- Task requirements: From the first line to the last, restate the material word for word; pictures stay out.

- Records for this exercise:
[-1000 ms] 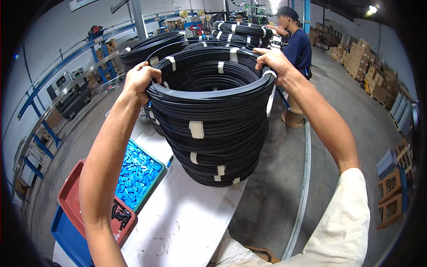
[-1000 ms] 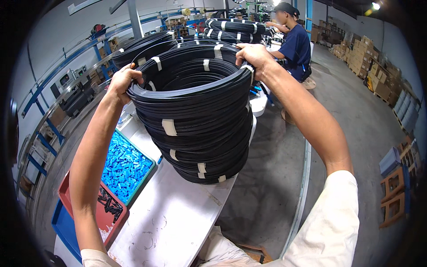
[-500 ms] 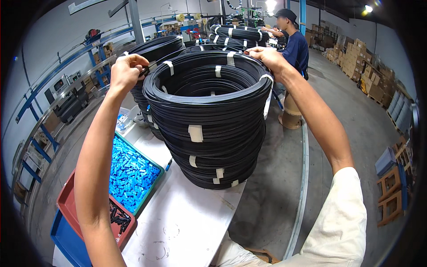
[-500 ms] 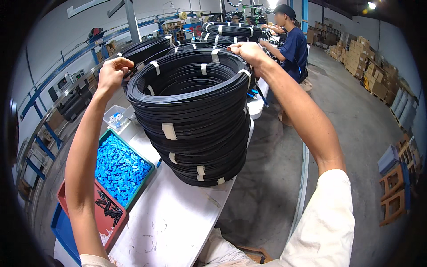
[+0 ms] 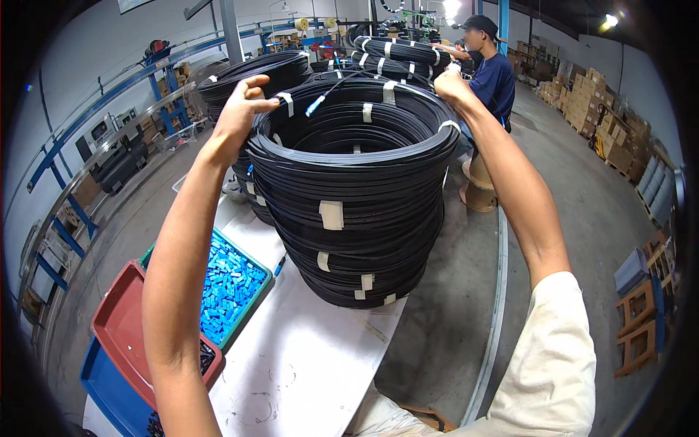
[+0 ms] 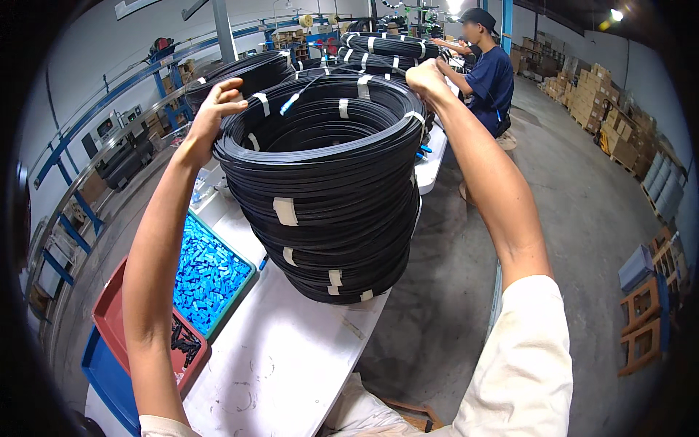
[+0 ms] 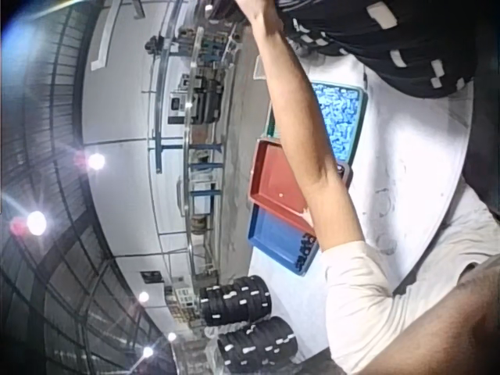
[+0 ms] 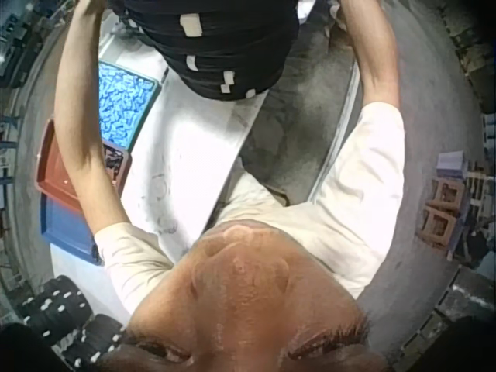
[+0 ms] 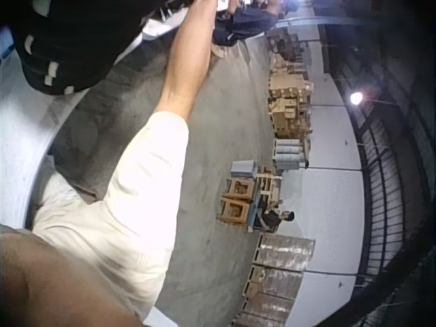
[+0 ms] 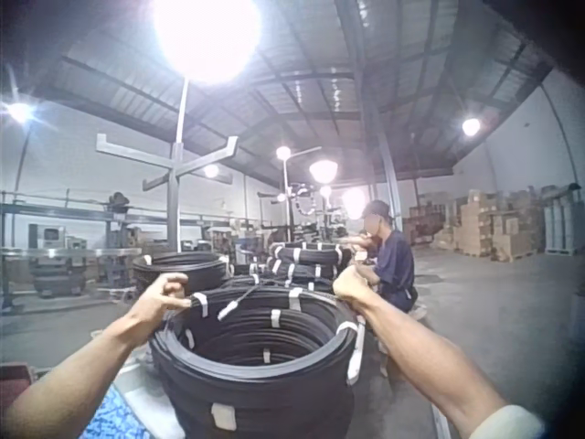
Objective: The person attaches connector components and caps onto the ends of coiled cables by hand and stacks the assembled cables onto a pile.
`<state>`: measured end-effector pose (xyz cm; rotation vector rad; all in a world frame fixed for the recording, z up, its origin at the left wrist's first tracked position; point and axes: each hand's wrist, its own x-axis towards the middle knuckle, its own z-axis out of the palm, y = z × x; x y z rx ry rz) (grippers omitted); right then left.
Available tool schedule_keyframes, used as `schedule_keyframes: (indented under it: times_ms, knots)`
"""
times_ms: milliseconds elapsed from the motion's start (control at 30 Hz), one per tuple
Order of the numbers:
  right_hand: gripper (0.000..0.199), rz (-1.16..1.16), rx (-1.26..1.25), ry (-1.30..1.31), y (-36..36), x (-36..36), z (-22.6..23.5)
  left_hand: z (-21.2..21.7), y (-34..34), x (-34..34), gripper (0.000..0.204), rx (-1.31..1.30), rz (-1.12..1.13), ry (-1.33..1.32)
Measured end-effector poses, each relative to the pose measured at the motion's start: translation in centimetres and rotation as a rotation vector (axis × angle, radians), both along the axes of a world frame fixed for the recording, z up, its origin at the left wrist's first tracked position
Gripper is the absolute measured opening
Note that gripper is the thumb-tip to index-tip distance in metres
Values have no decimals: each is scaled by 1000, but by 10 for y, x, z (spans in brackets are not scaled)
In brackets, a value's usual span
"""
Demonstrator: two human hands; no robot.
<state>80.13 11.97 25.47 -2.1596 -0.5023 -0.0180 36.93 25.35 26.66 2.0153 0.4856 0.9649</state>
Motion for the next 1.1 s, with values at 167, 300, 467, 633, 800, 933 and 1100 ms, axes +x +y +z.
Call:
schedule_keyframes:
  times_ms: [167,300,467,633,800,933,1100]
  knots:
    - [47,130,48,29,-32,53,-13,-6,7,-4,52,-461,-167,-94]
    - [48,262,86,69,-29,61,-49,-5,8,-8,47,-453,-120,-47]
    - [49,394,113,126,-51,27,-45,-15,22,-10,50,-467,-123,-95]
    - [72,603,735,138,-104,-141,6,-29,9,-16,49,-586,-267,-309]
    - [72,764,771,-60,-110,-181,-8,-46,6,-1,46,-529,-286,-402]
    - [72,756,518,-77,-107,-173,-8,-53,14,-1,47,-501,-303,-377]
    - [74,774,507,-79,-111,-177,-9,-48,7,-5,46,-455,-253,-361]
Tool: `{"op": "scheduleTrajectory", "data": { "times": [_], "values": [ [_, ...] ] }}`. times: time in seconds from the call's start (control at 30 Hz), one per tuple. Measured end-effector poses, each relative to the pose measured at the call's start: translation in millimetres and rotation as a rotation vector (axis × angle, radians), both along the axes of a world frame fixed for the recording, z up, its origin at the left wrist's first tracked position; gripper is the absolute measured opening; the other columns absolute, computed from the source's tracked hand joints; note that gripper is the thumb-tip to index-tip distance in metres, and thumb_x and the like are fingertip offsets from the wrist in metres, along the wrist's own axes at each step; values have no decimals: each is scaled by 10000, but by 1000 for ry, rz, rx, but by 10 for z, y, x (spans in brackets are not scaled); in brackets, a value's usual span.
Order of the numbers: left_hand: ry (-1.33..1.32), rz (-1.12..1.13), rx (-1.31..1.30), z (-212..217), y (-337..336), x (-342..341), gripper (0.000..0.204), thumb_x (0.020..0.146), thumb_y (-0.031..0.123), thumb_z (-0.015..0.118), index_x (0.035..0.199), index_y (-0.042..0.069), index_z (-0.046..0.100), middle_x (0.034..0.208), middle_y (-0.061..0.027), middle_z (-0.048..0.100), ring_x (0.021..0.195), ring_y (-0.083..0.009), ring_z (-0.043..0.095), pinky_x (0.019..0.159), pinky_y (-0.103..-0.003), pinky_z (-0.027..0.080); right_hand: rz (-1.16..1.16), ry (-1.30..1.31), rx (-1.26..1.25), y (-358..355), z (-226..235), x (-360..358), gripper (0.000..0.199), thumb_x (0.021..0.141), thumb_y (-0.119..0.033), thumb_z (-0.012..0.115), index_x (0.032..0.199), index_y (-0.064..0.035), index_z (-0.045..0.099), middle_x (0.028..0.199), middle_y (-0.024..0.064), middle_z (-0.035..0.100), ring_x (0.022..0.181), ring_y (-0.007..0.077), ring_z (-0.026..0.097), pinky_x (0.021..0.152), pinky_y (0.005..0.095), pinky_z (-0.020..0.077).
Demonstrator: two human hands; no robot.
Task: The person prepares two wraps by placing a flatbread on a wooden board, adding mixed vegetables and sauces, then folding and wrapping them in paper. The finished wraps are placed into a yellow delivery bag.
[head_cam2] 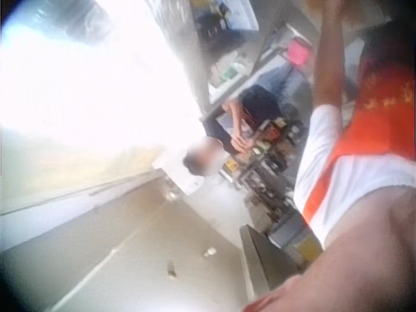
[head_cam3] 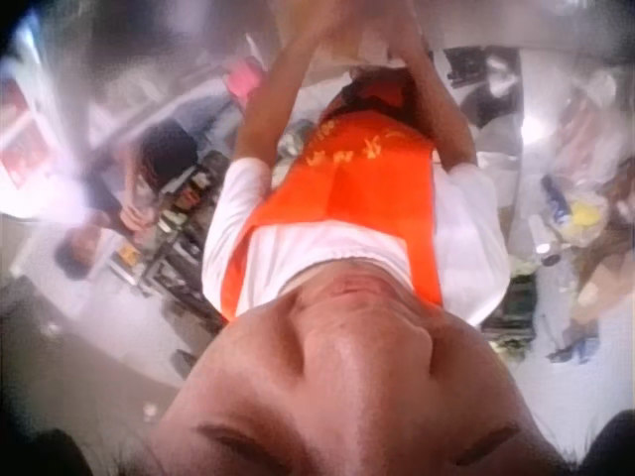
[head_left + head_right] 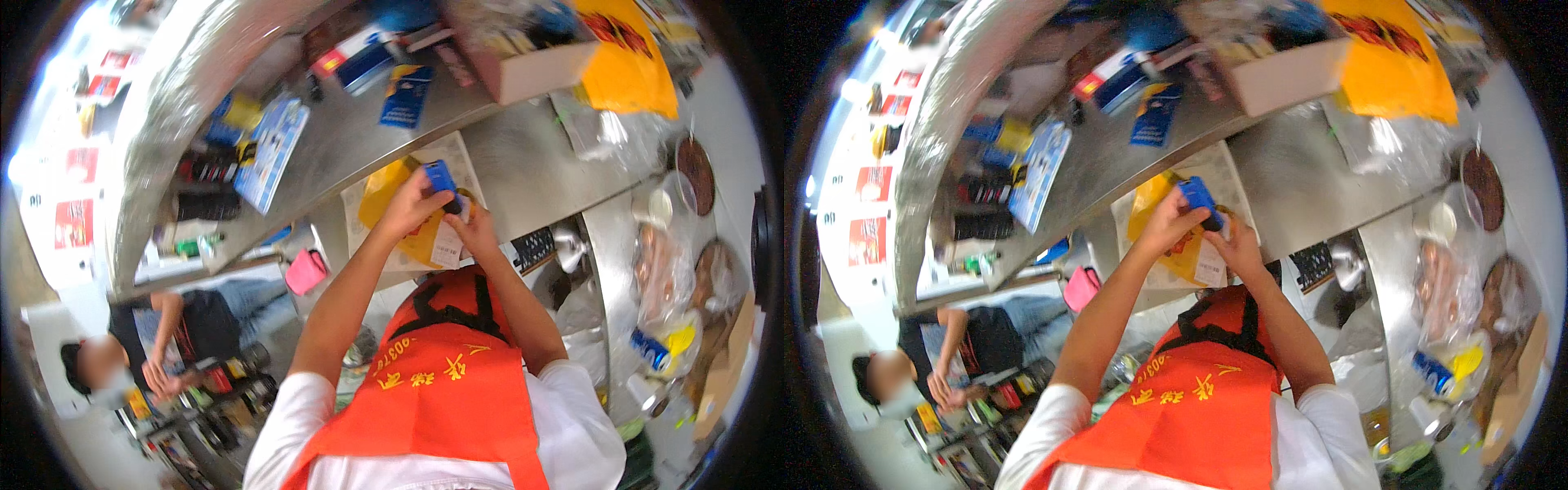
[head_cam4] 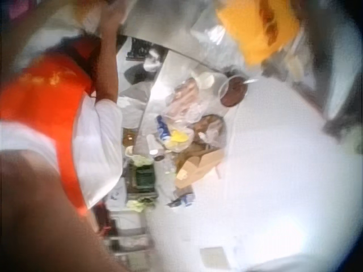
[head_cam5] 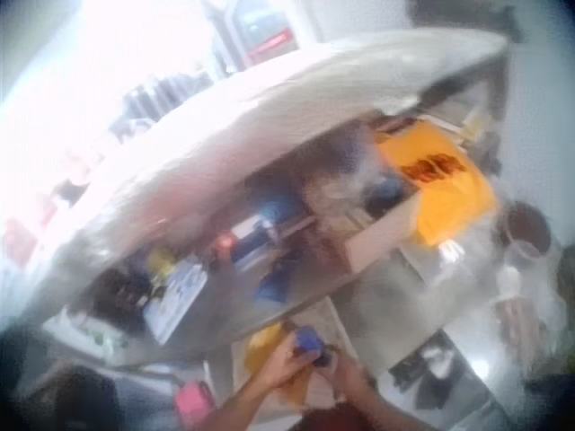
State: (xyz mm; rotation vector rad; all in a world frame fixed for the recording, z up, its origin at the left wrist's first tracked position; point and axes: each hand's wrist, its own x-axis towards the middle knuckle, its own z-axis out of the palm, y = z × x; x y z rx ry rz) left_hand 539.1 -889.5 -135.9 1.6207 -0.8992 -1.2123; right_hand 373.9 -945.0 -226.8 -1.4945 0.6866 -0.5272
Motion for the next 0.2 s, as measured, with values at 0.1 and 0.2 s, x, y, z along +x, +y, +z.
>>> {"op": "scheduleTrajectory", "data": {
  "times": [0.1, 0.2],
  "values": [
    [-564, -72, -157, 282, -4, -136, 543, 810, 186, 795, 1256, 35, 523, 1107, -80, 646, 1021, -188, 621, 913, -323, 494, 114, -164, -50, -181, -299, 135, 511, 870, -278, 739, 1281, -45, 544, 1143, 159, 681, 996, 262, 685, 863, 352, 530],
    [-271, -56, -332, 1048, 325, -22, 594, 825, 185, 773, 1351, 102, 509, 1312, -128, 586, 1162, -254, 590, 986, -374, 471, 279, -266, 402, -200, 4, 71, 568, 904, -257, 706, 1399, -102, 476, 1226, 149, 661, 1142, 350, 630, 994, 446, 491]
  ]
}}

- Solved exercise:
[-1000 ms] 
[-1000 ms] 
[-500 ms] 
[-500 ms] 
[+0 ms] 
[+0 ms] 
[+0 ms] 
[+0 ms] 
[+0 ms] 
[+0 ms] 
Objective: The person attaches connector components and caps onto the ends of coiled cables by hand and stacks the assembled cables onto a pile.
`<state>`: measured end-effector pose (xyz cm; rotation vector rad; all in a world frame fixed for the recording, z up, its origin at the left wrist's first tracked position; point and axes: each hand's wrist, its own x-axis towards the middle knuckle, its own z-axis out of the palm, y = z × x; x y z rx ry rz) (grippers omitted); right then left.
Available tool schedule_keyframes, used as `schedule_keyframes: (indented under it: times_ms, knots)`
"""
times_ms: milliseconds elapsed from the motion's start (control at 30 Hz), one per tuple
Order of the numbers:
  right_hand: gripper (0.000..0.199), rz (-1.16..1.16), rx (-1.26..1.25), ry (-1.30..1.31), y (-36..36), x (-36..36), z (-22.6..23.5)
  left_hand: z (-21.2..21.7), y (-34..34), x (-34..34), gripper (0.000..0.204), rx (-1.31..1.30), rz (-1.12..1.13), ry (-1.33..1.32)
Measured end-effector poses, each relative to the pose measured at the motion's start: translation in centimetres and rotation as a rotation vector (axis × angle, radians), both along the axes of a world frame fixed for the recording, z up, its origin at the left wrist's first tracked position
Gripper is the absolute measured opening
Note that gripper is the thumb-tip to index-tip distance in metres
Values have no decimals: each is scaled by 1000, but by 10 for y, x, z (spans in brackets are not scaled)
In brackets, a value's usual span
"""
Demonstrator: two human hands; no robot.
<state>80.13 11.97 25.47 -2.1596 -0.5023 -0.0180 36.93 25.35 26.66 2.0153 0.4856 0.9649</state>
Motion for the next 1.1 s, with values at 167, 300, 467, 633, 800, 933 and 1100 ms, axes +x +y +z.
Call:
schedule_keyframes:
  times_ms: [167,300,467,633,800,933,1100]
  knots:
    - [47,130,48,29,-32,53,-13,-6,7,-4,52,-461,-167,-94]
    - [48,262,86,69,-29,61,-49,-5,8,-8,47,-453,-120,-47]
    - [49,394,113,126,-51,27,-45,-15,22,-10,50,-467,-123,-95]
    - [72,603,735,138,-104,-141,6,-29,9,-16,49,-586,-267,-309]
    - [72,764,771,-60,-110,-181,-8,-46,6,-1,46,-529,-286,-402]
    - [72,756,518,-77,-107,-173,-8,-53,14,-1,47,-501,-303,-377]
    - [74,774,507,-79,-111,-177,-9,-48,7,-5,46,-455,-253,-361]
Tool: `{"op": "scheduleTrajectory", "data": { "times": [_], "values": [ [_, ...] ] }}`. times: time in seconds from the call's start (control at 30 Hz), one per tuple. Measured end-effector poses, each relative to the pose measured at the call's start: translation in millimetres and rotation as a rotation vector (axis × angle, radians), both along the axes of a world frame fixed for the recording, z up, its origin at the left wrist's first tracked position; gripper is the absolute measured opening; the other columns absolute, computed from the source's tracked hand joints; note that gripper is the thumb-tip to index-tip distance in metres, and thumb_x and the like are fingertip offsets from the wrist in metres, along the wrist's own axes at each step; values have no decimals: each is scaled by 10000, but by 1000 for ry, rz, rx, but by 10 for z, y, x (spans in brackets are not scaled); in brackets, a value's usual span.
Order of the numbers: left_hand: ry (-1.33..1.32), rz (-1.12..1.13), rx (-1.31..1.30), z (-212..217), y (-337..336), x (-342..341), gripper (0.000..0.204), thumb_x (0.020..0.146), thumb_y (-0.031..0.123), thumb_z (-0.015..0.118), index_x (0.035..0.199), index_y (-0.042..0.069), index_z (-0.046..0.100), middle_x (0.034..0.208), middle_y (-0.061..0.027), middle_z (-0.048..0.100), ring_x (0.021..0.195), ring_y (-0.083..0.009), ring_z (-0.043..0.095), pinky_x (0.019..0.159), pinky_y (-0.103..-0.003), pinky_z (-0.027..0.080); right_hand: rz (-1.16..1.16), ry (-1.30..1.31), rx (-1.26..1.25), y (-358..355), z (-226..235), x (-360..358), gripper (0.000..0.199), thumb_x (0.021..0.141), thumb_y (-0.119..0.033), thumb_z (-0.012..0.115), index_x (0.032..0.199), index_y (-0.064..0.035), index_z (-0.045..0.099), middle_x (0.028..0.199), middle_y (-0.024..0.064), middle_z (-0.035..0.100), ring_x (0.022..0.181), ring_y (-0.007..0.077), ring_z (-0.026..0.097), pinky_x (0.021..0.152), pinky_y (0.005..0.095), pinky_z (-0.020..0.077).
Demonstrator: two human hands; no robot.
Task: The person prepares two wraps by placing a flatbread on a wooden board, adding mixed vegetables and sauces, then folding and wrapping them in paper. The finished wraps are placed into a yellow delivery bag.
[head_cam2] 
[head_cam3] 
[head_left + head_right] 
[head_cam4] 
[head_cam5] 
State: (xyz mm; rotation vector rad; all in a world frame fixed for the recording, z up, its origin at the left wrist's first tracked position; point and axes: each hand's wrist, its own x-axis towards the middle knuckle, its own z-axis out of the palm, y = z × x; x y z rx ry rz) left_hand 539.1 -889.5 -135.9 1.6207 -0.8992 -1.2123; right_hand 373.9 -945.0 -226.8 -1.4945 0.6866 -0.5272
Motion for the next 0.2 s, as measured, with values at 0.1 and 0.2 s, x, y, z along +x, +y, +z.
>>> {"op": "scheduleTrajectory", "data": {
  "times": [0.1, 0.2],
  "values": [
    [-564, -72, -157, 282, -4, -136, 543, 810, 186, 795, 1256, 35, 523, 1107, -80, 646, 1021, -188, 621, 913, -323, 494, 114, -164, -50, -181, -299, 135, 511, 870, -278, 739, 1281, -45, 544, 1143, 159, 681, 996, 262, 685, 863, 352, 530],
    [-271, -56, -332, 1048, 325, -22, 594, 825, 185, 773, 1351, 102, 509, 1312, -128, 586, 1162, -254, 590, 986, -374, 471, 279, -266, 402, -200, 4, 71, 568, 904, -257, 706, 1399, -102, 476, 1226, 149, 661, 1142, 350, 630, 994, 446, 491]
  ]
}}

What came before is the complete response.